Awakening
I read that spiritual awakenings typically happen in one of two ways. In the more dramatic fashion, an individual has a transcendental experience with the divine. They may see a light, hear a voice, or in any case have a particularly memorable instance of connection. The other way is slow, gradual and molecular. There's no particular moment of awakening.
I am aware that I am experiencing this slow spiritual awakening. I realized that if five-years-ago-me heard today-me speak about my perspectives and life today, old me would think new me had lost their mind! Which always brings me back to the fantastic line from A Christmas Carol, where the maid says to newly awakened Ebenezer, "You don't seem yourself!" and Ebenezer replies: "By God, I hope not!"

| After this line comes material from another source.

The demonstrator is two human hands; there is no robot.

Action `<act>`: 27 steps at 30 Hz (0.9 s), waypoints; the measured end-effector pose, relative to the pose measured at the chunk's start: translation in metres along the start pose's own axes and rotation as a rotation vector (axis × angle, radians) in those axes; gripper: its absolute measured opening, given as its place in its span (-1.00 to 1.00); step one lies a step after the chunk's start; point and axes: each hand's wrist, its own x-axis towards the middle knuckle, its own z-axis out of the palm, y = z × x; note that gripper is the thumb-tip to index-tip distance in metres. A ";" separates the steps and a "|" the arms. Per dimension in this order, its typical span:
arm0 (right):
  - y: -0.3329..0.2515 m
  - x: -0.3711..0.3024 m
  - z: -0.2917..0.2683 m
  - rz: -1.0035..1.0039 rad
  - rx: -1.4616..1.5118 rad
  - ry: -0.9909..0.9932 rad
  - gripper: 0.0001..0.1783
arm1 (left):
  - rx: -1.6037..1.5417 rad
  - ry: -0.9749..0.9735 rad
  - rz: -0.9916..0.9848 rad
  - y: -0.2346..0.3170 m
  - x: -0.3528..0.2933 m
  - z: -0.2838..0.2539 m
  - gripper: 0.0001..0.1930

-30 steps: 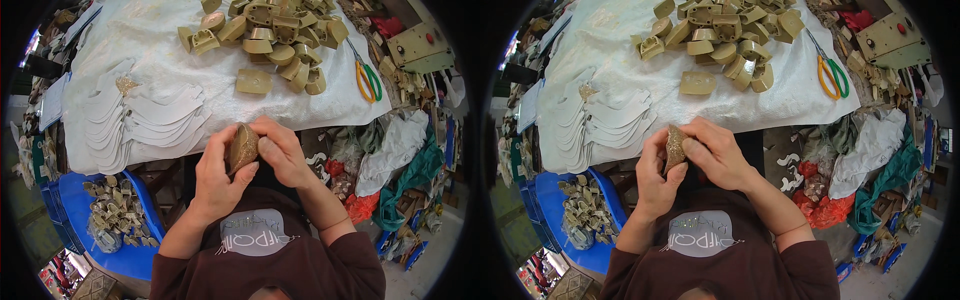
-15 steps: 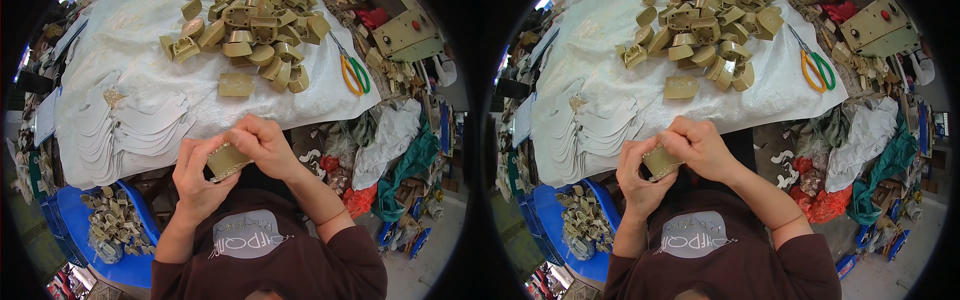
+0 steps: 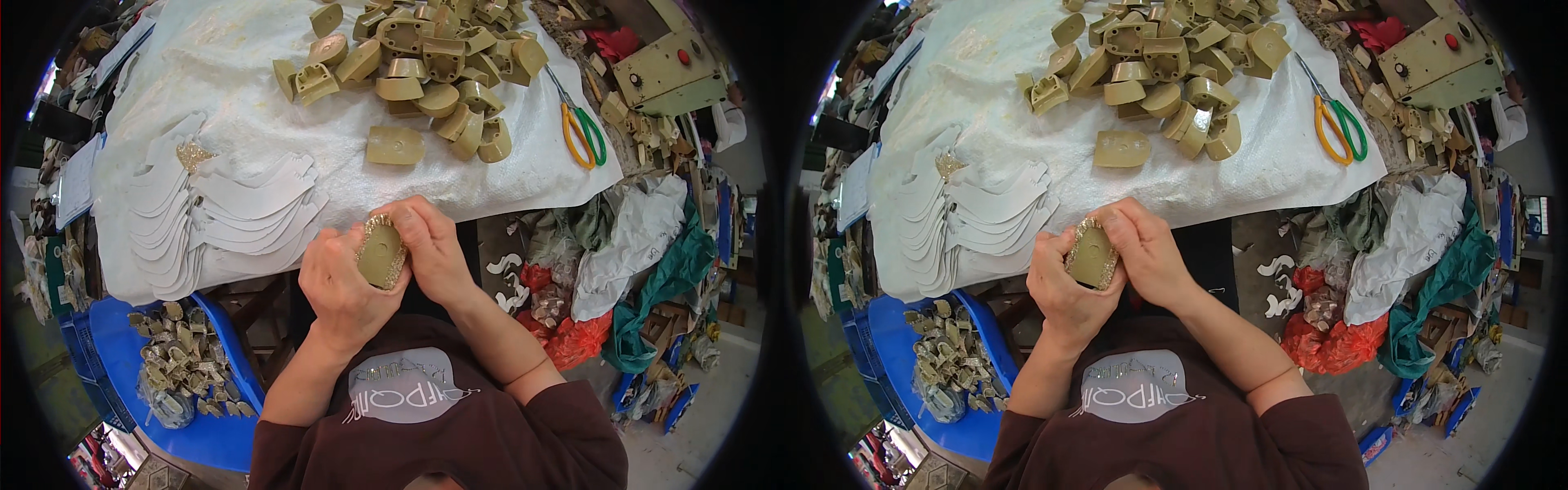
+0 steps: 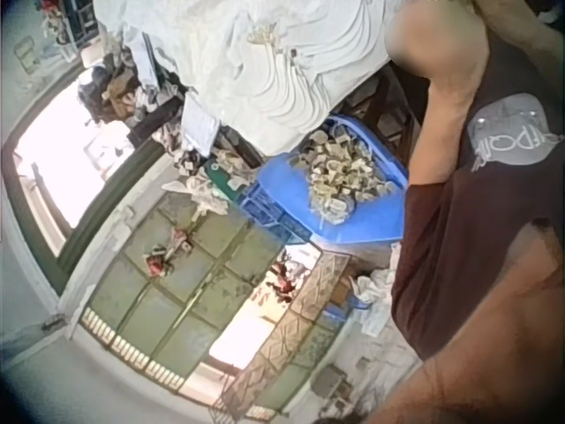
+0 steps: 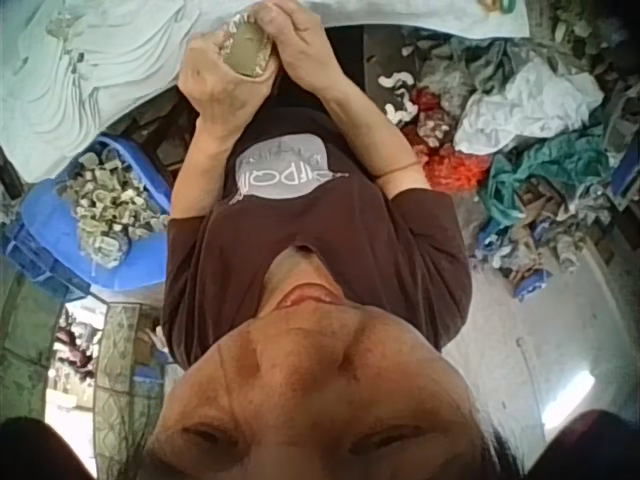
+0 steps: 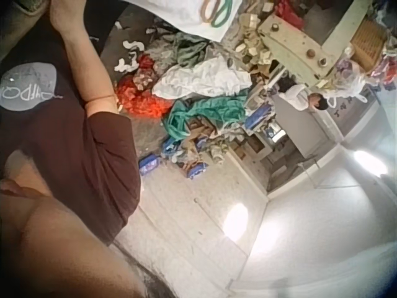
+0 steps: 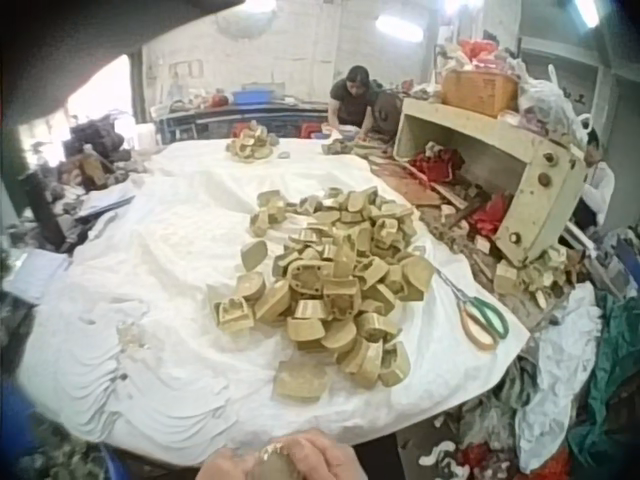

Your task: The person repeatedly picks up beige plastic components and white curved inserts from a table, fits the inserts into the components, and places the assembled units into a pile. The person handles the items one at a time throughout the clip.

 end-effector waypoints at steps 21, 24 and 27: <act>-0.005 0.070 0.054 -0.739 -0.895 -0.114 -0.79 | 0.428 0.268 -0.707 -0.122 -0.093 -0.153 -0.48; -0.003 0.078 0.058 -0.698 -0.928 -0.143 -0.78 | 0.989 0.325 -0.694 -0.163 -0.128 -0.211 -0.49; -0.001 0.083 0.065 -0.688 -0.982 -0.145 -0.80 | 0.901 0.314 -0.637 -0.151 -0.111 -0.206 -0.54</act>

I feel silly even writing this. I don't pretend to have gained any secret knowledge about the world. I write to record this for my future self, that I may one day look back and smile, in love and good humor at my crude and clumsy attempts to make sense of it all. I'm going to take the risk of globalizing my experiences and understandings here.
The water of life
Every individual is interconnected. (This is where I start to sound loony to my past self.) Every action affects countless beings, probably all beings. (Seriously, what am I smoking.. okay, commentary over). I believe this is related to what the zen monks mean by "everything is reflected within everything else."
The metaphor that came to me is water. Each individual is a body of water, ranging from a puddle to a pond to a lake to an ocean. The size of the water represents our capacity for acceptance, resilience, equanimity.

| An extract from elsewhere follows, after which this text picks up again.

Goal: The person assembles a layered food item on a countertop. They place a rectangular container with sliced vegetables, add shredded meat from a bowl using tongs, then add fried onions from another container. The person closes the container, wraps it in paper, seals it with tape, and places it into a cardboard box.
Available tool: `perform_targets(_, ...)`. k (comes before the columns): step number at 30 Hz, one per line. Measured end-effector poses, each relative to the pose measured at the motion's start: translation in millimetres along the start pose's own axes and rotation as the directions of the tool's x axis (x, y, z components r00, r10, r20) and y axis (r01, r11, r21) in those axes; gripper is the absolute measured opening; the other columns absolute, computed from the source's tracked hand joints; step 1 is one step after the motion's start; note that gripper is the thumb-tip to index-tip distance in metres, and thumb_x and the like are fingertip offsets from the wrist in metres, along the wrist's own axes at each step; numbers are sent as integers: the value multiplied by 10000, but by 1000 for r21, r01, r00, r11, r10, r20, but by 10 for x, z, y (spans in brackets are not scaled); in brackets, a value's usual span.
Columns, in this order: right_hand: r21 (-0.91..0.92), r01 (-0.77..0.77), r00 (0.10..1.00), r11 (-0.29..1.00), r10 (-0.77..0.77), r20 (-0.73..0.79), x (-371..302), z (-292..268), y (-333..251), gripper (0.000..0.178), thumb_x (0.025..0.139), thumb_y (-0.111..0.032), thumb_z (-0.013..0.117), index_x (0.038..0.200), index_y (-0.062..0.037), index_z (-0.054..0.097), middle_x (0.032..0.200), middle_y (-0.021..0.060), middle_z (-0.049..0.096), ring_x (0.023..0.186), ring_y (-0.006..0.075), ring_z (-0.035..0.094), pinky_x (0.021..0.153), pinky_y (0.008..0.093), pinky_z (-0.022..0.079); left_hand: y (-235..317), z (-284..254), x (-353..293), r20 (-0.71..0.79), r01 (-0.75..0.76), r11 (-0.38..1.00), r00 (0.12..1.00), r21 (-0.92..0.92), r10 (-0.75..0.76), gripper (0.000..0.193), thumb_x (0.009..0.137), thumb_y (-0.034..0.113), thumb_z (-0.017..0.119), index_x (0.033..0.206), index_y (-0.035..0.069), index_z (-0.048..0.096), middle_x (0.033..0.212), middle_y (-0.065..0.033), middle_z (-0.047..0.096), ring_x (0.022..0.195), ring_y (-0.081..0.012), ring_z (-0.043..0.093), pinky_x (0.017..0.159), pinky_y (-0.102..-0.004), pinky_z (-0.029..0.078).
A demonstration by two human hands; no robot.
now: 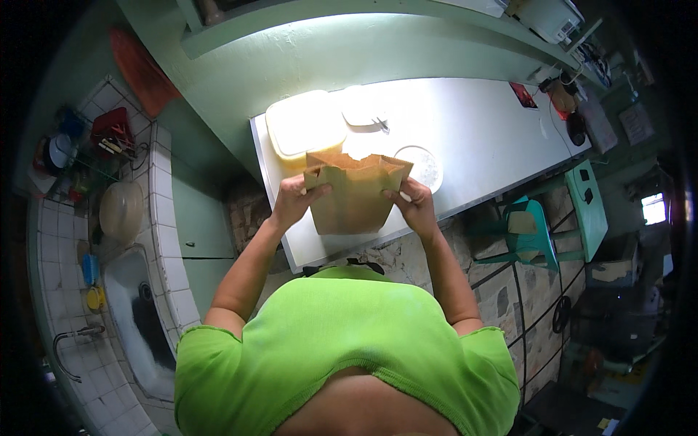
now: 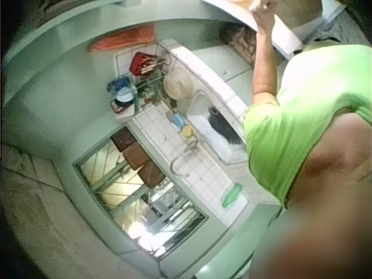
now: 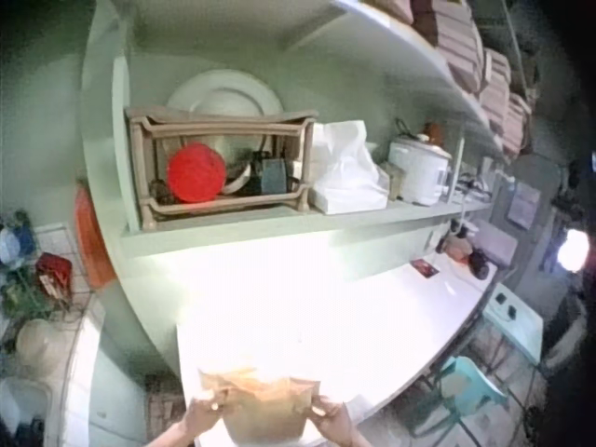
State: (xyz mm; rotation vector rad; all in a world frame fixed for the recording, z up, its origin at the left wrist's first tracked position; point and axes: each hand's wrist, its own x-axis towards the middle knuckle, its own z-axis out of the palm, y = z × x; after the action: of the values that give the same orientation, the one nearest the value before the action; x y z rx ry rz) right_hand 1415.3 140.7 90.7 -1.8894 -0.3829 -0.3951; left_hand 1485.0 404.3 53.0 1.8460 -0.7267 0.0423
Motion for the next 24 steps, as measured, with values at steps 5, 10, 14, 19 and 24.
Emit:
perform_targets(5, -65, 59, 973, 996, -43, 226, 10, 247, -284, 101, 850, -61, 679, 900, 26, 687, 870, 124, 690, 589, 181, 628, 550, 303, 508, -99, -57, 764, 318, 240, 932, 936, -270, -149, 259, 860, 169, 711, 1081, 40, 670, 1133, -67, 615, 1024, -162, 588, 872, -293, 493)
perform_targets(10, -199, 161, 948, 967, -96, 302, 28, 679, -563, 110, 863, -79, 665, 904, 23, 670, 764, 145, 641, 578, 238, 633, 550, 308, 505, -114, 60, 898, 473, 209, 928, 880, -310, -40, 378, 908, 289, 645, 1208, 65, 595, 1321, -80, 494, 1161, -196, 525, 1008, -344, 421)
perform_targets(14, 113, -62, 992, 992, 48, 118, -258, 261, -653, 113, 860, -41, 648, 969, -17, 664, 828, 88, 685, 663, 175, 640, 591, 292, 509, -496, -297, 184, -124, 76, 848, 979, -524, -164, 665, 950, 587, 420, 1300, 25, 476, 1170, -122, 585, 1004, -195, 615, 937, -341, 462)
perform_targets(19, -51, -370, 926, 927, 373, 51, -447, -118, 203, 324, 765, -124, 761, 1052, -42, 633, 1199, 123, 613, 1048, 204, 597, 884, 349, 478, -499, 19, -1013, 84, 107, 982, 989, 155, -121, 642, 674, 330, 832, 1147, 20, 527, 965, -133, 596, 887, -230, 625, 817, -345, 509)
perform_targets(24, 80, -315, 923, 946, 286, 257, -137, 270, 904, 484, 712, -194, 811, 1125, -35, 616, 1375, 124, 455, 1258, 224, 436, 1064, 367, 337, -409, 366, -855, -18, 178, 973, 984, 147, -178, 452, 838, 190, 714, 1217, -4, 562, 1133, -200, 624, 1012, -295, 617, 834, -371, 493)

By default, the surface of the water is calm. Events disturb the calm. Jump into a puddle and it'll be thrown into chaos. Jump into an ocean and the ocean barely notices.
Just so, our nature as individuals is calm. The events of life disrupt our calm. Our reactions to those disruptions ensure the calm doesn't return. The cycle begins.

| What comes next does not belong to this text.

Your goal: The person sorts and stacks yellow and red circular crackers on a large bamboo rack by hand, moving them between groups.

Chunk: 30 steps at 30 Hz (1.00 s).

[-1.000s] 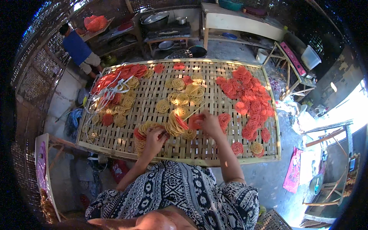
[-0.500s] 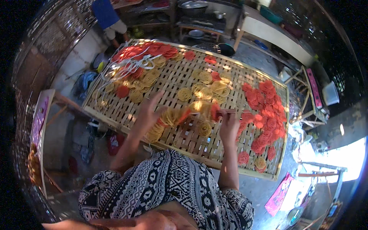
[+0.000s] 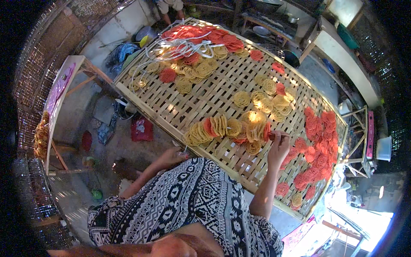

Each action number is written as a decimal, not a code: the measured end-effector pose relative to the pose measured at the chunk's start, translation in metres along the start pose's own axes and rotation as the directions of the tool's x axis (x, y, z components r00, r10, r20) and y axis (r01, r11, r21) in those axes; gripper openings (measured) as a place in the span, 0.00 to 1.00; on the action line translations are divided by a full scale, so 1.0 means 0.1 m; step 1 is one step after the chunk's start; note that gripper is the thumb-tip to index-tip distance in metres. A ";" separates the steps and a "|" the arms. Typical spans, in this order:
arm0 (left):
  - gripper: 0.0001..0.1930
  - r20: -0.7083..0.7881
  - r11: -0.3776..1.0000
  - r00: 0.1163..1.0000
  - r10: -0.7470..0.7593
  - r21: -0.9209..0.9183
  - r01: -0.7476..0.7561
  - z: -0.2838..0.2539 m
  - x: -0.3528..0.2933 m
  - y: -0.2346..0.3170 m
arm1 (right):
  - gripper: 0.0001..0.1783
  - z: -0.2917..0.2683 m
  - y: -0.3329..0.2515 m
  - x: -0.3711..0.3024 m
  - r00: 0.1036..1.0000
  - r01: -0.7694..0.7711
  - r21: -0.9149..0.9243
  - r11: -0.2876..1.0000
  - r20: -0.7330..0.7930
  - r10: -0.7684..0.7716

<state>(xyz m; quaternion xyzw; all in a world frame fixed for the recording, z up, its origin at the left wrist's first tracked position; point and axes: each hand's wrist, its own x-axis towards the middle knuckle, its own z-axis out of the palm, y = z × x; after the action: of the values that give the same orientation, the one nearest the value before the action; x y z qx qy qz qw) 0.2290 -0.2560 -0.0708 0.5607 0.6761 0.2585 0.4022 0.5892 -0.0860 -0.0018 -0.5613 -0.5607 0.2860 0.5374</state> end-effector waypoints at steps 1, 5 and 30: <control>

The bodies of water are interconnected by streams and rivers. A peacefully flowing stream may become a raging torrent, and destroy the calm of a small pond. The disruption does not end with the pond: it rages onward, radiating outward to its connected waters, to the next bodies, and on and on, dissipating but affecting everything (I recall in a physics lecture that the gravity of a body affects another body, inversely proportional to distance, trending towards zero but never exactly zero).
Just so, as individuals, when we are hurt, we radiate that pain out to others. When we're unhappy or angry we make others unhappy or angry. Consider again the size of the water. A raging torrent may ravage a pond, but it dissipates into an ocean. In the same way, as individuals, when we cultivate equanimity, when we build our capacity for resilience, we no longer propagate pain to others.
Faith
It's a process. At first, we're ignorant of the cycle of pain. We hurt others as we are hurt by them. When we build some capacity for resilience, we no longer amplify or return what is given us, but dampen the effect, working to minimize our contribution. Later, we are able to stop propagating pain, and return love instead.
It's taken me a long time to appreciate the truth in these words. That journey has been rooted in faith, a faith that I couldn't articulate previously. Thankfully, the monk at the monastery spoke on faith this past weekend.
Change in this life is possible. It's possible to alleviate pain and suffering in this life. It's possible to heal, grow, transform. I've felt this to be true my entire life, but I have not been able to express it or truly experience it.
Humility
None of the ideas I lay claim to. After two years of attending a Buddhist monastery and spiritual fellowship, the soil of my mind has been fertilized with much wisdom, passed down from others to me. In connecting myself to these sources, to the universal source, I feel humble and blessed. I feel hopeful.